Wednesday, November 9, 2011

Amazing Blondel - England 1972

Amazing Blondel's fourth album is a gorgeous evocation of the England that seems to exist in so many of the land's loveliest folk songs, a peaceful world of picturesque farming folk, doughty fishermen, immortal sunsets, and halcyon summers. Just six songs convey this impression, all dominated by the side-long three-piece suite "The Paintings," which places into words and gentle orchestrations the impressions conjured by the imagery of "Seascape," "Landscape," and "Afterglow." Described by the band itself as "three pastoral settings for voices, flute, guitars and orchestra," it's an incredibly ambitious piece, but never so much that it loses sight of its intrinsic romance.
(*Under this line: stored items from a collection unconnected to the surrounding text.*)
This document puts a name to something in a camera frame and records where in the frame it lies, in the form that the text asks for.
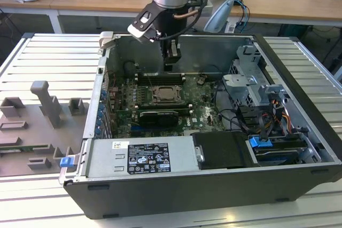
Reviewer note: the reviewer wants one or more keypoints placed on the blue plastic latch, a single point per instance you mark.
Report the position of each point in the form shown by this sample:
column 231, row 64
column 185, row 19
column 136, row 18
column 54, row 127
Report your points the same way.
column 66, row 162

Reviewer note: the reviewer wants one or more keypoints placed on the pale blue teach pendant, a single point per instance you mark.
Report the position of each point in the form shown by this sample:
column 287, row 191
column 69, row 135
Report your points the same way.
column 217, row 17

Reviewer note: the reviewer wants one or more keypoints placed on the silver metal drive cage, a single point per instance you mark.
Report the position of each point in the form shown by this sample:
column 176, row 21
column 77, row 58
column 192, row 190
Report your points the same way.
column 240, row 89

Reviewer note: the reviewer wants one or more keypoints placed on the hard disk in blue carrier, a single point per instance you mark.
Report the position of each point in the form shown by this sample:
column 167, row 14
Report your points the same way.
column 259, row 142

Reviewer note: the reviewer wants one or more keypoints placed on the grey parts rack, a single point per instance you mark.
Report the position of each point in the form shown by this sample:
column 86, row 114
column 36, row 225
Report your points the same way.
column 32, row 137

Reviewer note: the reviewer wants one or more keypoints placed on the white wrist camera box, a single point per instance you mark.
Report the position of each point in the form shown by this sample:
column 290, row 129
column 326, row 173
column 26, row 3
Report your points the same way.
column 139, row 31

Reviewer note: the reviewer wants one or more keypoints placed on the green RAM stick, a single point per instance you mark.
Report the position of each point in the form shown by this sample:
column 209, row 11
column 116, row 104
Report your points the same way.
column 16, row 148

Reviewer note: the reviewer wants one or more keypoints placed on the silver square CPU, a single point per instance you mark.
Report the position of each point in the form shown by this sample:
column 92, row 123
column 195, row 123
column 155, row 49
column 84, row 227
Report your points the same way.
column 167, row 94

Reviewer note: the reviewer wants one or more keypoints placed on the grey power supply unit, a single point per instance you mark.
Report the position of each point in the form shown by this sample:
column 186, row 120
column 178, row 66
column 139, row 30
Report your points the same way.
column 107, row 158

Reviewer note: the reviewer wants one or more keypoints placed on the black graphics card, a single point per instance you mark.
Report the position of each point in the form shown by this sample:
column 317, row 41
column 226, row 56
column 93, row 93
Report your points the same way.
column 160, row 118

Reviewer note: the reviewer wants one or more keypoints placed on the green motherboard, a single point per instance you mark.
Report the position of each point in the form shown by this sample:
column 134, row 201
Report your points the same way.
column 203, row 116

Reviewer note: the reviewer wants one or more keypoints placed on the black open PC case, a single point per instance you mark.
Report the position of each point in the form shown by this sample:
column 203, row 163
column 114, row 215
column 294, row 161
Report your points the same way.
column 187, row 193

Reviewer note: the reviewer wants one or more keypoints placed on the black CPU socket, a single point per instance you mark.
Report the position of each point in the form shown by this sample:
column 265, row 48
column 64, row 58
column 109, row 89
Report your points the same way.
column 184, row 100

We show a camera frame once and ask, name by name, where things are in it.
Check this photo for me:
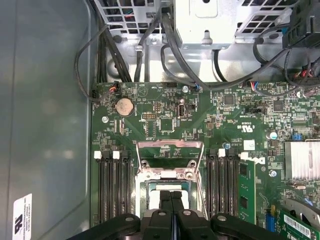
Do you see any CPU socket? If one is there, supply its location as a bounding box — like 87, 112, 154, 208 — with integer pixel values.
134, 171, 202, 221

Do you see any black graphics card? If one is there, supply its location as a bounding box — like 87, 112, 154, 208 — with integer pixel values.
278, 196, 320, 240

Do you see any green RAM stick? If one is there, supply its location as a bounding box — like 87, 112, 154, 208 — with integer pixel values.
237, 160, 257, 225

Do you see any round coin battery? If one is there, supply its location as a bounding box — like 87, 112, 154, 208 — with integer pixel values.
114, 96, 135, 118

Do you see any black cable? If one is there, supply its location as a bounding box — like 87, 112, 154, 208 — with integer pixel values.
98, 23, 133, 83
159, 7, 301, 91
212, 48, 230, 83
134, 7, 164, 83
73, 23, 121, 103

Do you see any white label sticker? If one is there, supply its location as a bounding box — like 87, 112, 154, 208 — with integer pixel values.
12, 192, 33, 236

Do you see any black open PC case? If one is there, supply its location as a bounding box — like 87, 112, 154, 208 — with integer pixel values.
0, 0, 320, 240

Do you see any green motherboard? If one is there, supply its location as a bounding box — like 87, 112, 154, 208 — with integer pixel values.
89, 81, 320, 240

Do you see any silver metal drive cage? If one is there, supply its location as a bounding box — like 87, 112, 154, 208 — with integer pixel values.
93, 0, 301, 50

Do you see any thin wire locking lever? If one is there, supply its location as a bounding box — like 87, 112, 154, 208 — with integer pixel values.
196, 171, 209, 221

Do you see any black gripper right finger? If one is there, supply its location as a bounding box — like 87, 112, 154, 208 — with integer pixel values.
170, 190, 283, 240

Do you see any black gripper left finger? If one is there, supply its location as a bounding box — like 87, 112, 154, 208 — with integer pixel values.
65, 190, 175, 240

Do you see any black RAM slot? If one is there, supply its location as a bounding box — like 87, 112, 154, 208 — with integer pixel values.
125, 149, 133, 216
116, 149, 125, 218
106, 149, 115, 222
217, 148, 226, 217
227, 148, 237, 218
98, 149, 106, 223
208, 148, 216, 218

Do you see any silver finned heat sink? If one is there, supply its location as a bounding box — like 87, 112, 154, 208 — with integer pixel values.
284, 140, 320, 181

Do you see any silver CPU plate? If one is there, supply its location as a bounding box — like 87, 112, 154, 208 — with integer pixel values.
148, 184, 191, 211

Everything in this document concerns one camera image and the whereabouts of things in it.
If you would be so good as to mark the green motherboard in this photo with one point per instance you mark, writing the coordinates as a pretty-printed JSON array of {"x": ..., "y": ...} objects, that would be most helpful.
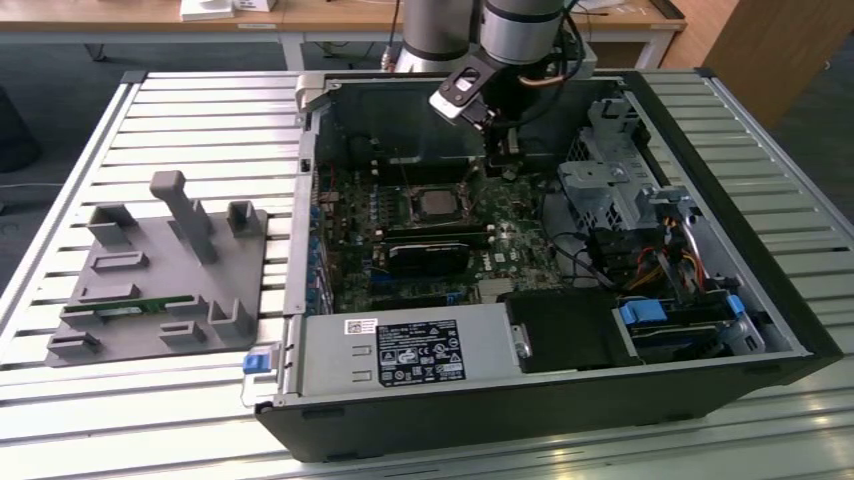
[{"x": 527, "y": 240}]

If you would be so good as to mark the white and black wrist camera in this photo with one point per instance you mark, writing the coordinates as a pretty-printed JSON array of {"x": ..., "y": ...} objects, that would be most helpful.
[{"x": 460, "y": 87}]

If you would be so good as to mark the green RAM stick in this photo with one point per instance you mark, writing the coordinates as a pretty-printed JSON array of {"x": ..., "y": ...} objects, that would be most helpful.
[{"x": 166, "y": 301}]

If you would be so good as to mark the grey parts rack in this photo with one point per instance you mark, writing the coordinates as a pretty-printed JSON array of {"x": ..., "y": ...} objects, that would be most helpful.
[{"x": 200, "y": 280}]

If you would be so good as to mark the white papers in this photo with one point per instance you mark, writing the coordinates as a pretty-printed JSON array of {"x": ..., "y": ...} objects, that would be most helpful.
[{"x": 613, "y": 5}]

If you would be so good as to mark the black graphics card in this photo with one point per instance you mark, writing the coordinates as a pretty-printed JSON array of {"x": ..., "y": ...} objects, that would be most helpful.
[{"x": 427, "y": 257}]

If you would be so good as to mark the wooden desk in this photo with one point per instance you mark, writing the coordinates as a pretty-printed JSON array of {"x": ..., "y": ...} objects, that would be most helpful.
[{"x": 100, "y": 22}]

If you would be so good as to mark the small blue clip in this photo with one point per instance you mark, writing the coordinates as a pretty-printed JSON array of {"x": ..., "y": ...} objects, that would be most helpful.
[{"x": 734, "y": 304}]

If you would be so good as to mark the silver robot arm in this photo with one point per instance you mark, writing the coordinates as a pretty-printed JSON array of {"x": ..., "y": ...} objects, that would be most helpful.
[{"x": 516, "y": 30}]

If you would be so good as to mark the blue disk carrier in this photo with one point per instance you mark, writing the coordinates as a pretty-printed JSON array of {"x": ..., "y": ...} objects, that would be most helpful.
[{"x": 640, "y": 314}]

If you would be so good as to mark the copper coloured curved tube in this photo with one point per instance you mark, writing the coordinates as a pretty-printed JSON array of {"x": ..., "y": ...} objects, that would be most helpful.
[{"x": 533, "y": 83}]

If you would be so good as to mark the black PC case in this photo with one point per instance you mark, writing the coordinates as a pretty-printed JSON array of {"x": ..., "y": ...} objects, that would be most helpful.
[{"x": 467, "y": 430}]

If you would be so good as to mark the small silver heat sink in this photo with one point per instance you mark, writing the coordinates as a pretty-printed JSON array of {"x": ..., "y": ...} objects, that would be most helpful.
[{"x": 496, "y": 289}]

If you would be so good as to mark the blue case latch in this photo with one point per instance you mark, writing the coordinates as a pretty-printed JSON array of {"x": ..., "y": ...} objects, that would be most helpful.
[{"x": 259, "y": 361}]

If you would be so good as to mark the grey power supply unit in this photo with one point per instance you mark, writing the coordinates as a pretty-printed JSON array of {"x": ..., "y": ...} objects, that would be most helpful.
[{"x": 333, "y": 350}]

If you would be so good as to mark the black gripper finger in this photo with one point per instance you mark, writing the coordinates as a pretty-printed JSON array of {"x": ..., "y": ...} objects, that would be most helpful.
[
  {"x": 495, "y": 147},
  {"x": 515, "y": 160}
]

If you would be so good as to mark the CPU socket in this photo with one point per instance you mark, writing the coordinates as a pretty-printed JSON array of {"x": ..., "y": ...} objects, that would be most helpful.
[{"x": 416, "y": 218}]

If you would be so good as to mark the black RAM slot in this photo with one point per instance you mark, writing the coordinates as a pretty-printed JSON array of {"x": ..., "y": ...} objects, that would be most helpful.
[
  {"x": 440, "y": 235},
  {"x": 440, "y": 226},
  {"x": 440, "y": 240},
  {"x": 440, "y": 231}
]

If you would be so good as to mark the wooden cabinet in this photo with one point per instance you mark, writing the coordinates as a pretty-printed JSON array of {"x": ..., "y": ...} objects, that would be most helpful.
[{"x": 780, "y": 50}]

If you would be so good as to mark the black plastic shroud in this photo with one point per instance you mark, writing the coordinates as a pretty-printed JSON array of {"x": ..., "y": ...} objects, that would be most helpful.
[{"x": 567, "y": 330}]

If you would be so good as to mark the white box with dark print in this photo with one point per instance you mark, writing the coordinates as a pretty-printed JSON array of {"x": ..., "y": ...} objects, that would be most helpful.
[{"x": 256, "y": 5}]

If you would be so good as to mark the metal drive cage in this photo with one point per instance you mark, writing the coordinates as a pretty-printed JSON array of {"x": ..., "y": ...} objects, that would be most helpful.
[{"x": 600, "y": 185}]

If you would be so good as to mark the silver CPU with green edge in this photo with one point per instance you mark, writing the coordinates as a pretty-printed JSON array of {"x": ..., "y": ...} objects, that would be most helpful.
[{"x": 439, "y": 202}]

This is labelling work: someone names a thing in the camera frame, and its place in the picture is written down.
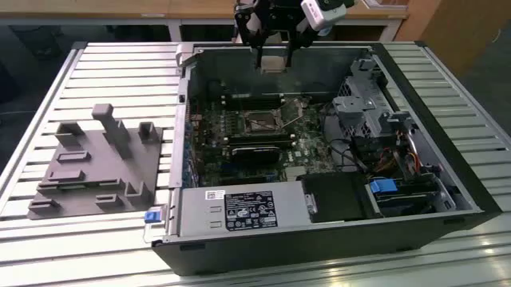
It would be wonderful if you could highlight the silver CPU with green edge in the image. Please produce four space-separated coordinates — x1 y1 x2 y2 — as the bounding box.
262 55 286 74

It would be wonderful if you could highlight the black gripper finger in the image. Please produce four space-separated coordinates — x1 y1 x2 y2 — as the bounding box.
233 5 268 70
282 19 317 69

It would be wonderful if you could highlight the grey parts rack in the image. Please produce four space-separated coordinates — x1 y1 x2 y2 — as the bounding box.
25 103 165 221

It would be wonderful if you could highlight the grey metal drive cage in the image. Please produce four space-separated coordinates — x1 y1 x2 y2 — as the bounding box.
330 58 416 140

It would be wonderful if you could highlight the yellow power wire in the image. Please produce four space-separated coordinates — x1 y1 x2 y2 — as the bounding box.
374 149 396 174

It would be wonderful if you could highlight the clear plastic tray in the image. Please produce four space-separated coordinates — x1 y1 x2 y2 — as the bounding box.
360 0 408 10

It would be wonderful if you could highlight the grey power supply unit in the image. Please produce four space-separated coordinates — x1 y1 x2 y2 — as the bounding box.
174 181 316 237

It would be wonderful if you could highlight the black plastic shroud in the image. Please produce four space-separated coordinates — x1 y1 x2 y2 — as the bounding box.
301 172 378 224

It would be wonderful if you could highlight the wooden cabinet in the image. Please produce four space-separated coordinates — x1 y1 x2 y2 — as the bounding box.
394 0 511 78

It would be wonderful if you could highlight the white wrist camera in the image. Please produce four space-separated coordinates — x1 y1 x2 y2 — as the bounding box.
298 0 349 31

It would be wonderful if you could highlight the black open PC case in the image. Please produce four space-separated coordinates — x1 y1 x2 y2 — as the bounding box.
149 41 502 276

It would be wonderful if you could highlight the black internal cable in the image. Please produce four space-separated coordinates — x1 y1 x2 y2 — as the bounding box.
325 137 368 174

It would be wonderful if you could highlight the CPU socket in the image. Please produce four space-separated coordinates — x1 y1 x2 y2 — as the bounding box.
241 109 286 135

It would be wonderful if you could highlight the wooden desk with white frame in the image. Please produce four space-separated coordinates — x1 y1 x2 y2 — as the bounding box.
0 0 410 42

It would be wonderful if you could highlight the orange power wire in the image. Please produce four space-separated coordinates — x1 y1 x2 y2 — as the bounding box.
406 151 422 176

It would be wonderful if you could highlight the hard disk in blue carrier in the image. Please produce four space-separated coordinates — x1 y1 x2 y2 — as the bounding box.
368 178 436 215

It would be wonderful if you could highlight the black graphics card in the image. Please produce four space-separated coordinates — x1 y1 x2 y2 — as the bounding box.
228 143 284 164

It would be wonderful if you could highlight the silver chipset heatsink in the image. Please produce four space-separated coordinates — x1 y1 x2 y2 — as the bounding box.
285 166 308 181

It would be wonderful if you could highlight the black RAM slot bank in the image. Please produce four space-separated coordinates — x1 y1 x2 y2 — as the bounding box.
222 91 282 111
225 135 290 148

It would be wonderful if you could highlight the green motherboard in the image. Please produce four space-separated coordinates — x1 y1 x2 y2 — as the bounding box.
185 89 340 188

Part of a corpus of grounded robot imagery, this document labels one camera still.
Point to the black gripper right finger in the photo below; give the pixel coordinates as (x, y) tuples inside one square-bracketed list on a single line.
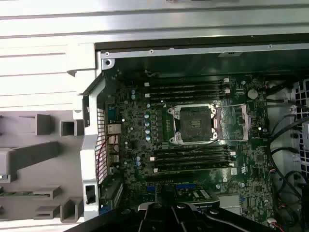
[(183, 217)]

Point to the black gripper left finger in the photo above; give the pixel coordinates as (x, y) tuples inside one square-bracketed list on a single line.
[(149, 217)]

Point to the metal socket cover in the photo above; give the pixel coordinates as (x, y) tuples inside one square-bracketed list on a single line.
[(244, 124)]

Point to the CPU socket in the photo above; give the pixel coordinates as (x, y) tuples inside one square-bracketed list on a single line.
[(193, 123)]

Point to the silver chipset heatsink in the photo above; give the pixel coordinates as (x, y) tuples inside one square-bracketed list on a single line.
[(229, 201)]

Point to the black RAM slot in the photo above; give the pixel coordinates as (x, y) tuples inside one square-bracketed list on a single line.
[(193, 167), (193, 156), (193, 150), (193, 161), (186, 88), (186, 93), (186, 98), (186, 82)]

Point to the black open PC case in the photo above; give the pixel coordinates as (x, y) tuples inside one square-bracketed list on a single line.
[(91, 145)]

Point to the green motherboard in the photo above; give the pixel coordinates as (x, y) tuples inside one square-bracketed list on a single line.
[(253, 154)]

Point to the grey parts rack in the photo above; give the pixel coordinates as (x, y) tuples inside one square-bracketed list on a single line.
[(48, 174)]

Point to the round coin battery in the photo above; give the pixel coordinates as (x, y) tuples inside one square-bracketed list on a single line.
[(253, 93)]

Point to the metal drive cage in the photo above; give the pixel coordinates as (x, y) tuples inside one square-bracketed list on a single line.
[(301, 96)]

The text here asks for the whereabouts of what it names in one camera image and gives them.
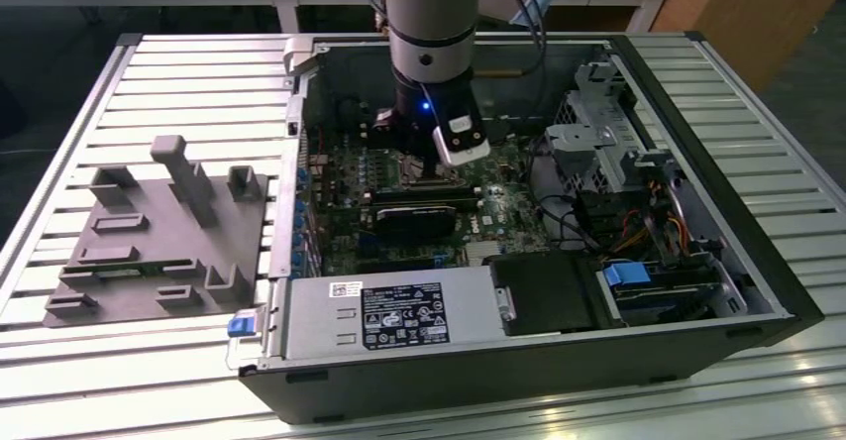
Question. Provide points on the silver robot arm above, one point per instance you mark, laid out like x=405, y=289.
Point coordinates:
x=429, y=14

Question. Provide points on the CPU socket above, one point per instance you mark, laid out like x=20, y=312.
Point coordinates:
x=397, y=178

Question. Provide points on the black drive bay cover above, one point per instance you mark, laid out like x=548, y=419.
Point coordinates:
x=548, y=291

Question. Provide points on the black graphics card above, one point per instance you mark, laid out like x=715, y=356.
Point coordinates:
x=416, y=222

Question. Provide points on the green motherboard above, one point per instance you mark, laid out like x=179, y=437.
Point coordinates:
x=508, y=202

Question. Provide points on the gray metal drive cage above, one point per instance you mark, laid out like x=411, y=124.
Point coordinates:
x=595, y=138

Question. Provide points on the silver chipset heatsink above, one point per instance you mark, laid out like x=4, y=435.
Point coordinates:
x=483, y=252

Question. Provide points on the gray power supply unit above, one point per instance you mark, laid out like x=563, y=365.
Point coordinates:
x=317, y=321

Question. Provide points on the blue disk carrier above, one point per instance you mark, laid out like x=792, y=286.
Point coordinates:
x=627, y=274

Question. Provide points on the gray plastic parts rack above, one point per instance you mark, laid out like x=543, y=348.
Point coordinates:
x=152, y=242

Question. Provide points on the blue case latch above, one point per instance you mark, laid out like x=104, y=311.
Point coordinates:
x=240, y=325

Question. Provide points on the wooden cabinet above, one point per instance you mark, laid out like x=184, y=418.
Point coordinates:
x=759, y=14

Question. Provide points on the black open PC case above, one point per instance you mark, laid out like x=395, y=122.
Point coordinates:
x=463, y=385

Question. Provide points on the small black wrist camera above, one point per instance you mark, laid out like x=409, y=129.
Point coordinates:
x=384, y=122

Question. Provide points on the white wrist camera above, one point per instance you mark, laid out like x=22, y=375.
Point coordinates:
x=463, y=140

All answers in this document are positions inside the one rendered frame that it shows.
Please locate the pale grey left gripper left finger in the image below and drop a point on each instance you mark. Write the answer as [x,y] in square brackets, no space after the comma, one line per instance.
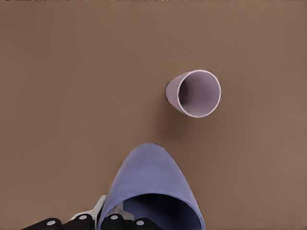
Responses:
[82,219]

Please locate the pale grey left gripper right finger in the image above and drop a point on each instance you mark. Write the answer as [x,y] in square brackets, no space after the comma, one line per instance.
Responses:
[120,221]

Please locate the pink cup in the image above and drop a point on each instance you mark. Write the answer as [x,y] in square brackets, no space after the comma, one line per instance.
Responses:
[199,94]

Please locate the purple cup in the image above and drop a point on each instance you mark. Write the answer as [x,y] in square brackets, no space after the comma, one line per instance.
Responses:
[149,172]

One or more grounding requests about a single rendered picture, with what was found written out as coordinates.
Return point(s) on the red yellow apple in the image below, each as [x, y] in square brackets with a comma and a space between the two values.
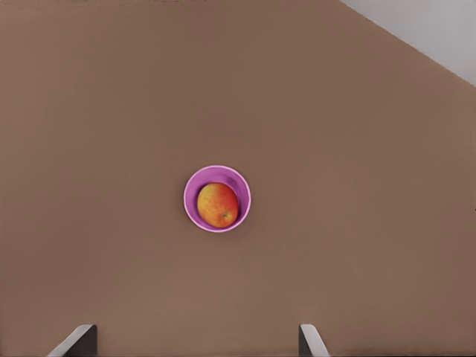
[217, 204]

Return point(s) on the pink round plate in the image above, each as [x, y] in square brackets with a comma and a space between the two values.
[193, 193]

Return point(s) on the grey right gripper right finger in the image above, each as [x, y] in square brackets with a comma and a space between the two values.
[311, 342]

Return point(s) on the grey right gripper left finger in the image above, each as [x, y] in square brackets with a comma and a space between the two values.
[77, 343]

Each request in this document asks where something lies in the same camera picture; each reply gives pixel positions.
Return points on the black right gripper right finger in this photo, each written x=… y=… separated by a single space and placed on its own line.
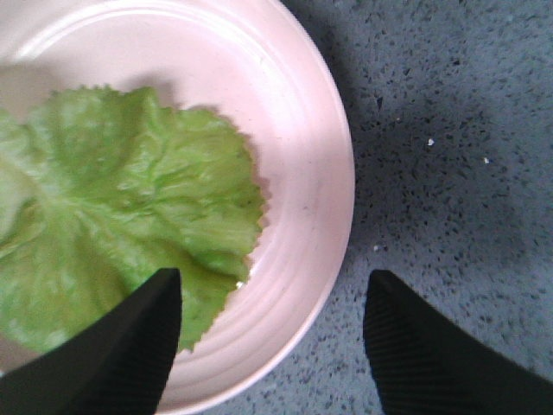
x=422 y=363

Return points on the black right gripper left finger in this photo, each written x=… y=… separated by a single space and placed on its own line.
x=119 y=365

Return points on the green lettuce leaf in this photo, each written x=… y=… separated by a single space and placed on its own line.
x=99 y=190

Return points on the pink round plate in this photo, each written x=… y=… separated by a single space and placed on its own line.
x=254 y=64

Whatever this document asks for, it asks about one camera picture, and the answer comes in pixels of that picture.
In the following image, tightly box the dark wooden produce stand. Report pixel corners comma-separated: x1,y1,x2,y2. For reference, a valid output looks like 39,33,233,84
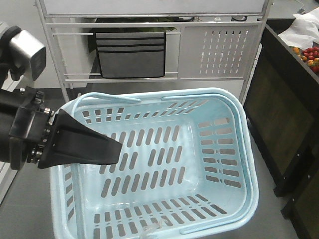
243,9,319,227

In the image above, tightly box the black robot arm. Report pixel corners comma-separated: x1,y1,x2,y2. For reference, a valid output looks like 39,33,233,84
0,22,122,170

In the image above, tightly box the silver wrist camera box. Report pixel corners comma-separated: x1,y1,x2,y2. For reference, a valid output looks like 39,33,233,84
9,30,46,81

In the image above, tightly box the light blue plastic basket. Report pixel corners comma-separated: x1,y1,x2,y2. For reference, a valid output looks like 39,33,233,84
50,88,259,239

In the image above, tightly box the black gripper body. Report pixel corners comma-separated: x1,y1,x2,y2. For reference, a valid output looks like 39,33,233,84
8,87,54,170

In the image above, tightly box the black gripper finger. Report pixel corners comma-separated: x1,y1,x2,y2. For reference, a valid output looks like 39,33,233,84
38,109,122,169

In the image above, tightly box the grey fabric pocket organizer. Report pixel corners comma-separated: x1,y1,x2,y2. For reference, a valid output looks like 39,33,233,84
95,32,166,79

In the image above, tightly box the white metal rack cart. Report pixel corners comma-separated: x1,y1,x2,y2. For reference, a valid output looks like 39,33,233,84
35,0,271,101

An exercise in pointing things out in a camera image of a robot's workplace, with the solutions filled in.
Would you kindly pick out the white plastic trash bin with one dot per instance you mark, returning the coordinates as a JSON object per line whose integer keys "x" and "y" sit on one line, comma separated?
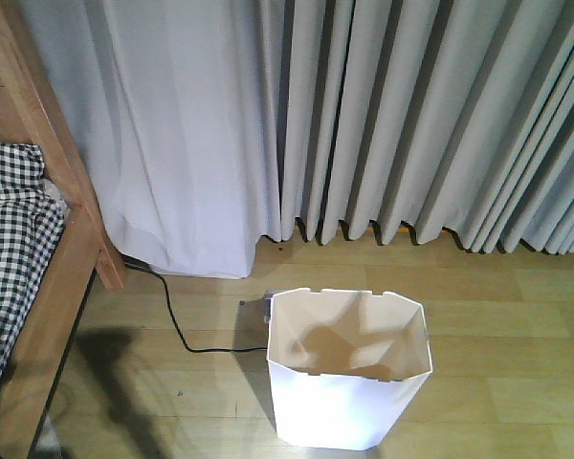
{"x": 344, "y": 365}

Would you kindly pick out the floor power outlet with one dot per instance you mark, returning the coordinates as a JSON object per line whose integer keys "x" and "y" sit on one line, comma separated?
{"x": 251, "y": 311}

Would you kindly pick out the white curtain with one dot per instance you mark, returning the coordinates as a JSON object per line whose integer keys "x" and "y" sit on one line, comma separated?
{"x": 164, "y": 100}

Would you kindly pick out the grey pleated curtain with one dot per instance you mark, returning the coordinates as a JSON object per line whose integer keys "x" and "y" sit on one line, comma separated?
{"x": 433, "y": 115}

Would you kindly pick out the black white checkered bedding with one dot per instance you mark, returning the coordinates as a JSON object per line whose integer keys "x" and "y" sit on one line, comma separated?
{"x": 32, "y": 219}

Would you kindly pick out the round grey rug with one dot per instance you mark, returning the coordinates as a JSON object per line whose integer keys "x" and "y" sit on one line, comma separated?
{"x": 47, "y": 445}

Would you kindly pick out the wooden bed frame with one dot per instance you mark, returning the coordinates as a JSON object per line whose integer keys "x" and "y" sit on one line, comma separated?
{"x": 30, "y": 113}
Played alongside Roy Harper's "One of Those Days in England," it could set even the sternest expatriate's thoughts winging homewards. The shorter songs are less entrancing, with "A Spring Air" coming so close to TV ad theme territory that one can almost see the spring lambs bouncing through fields of freshly laundered shirts and sheets. The chanted "Cantus Firmus to Counterpoint," however, is a stirringly churchical piece, with just a hint of "We Three Kings of Orient Are" floating around the melody, while "Sinfonia for Guitar and Strings" is as well executed as its title suggests it ought to be. The finest moment, however, has to be the Gothic organ-led "Lament to the Earl of Bottesford Beck," whose own country churchyard tones take listeners straight back to the start of the album, and another 20 minutes spent with "The Paintings." AMG.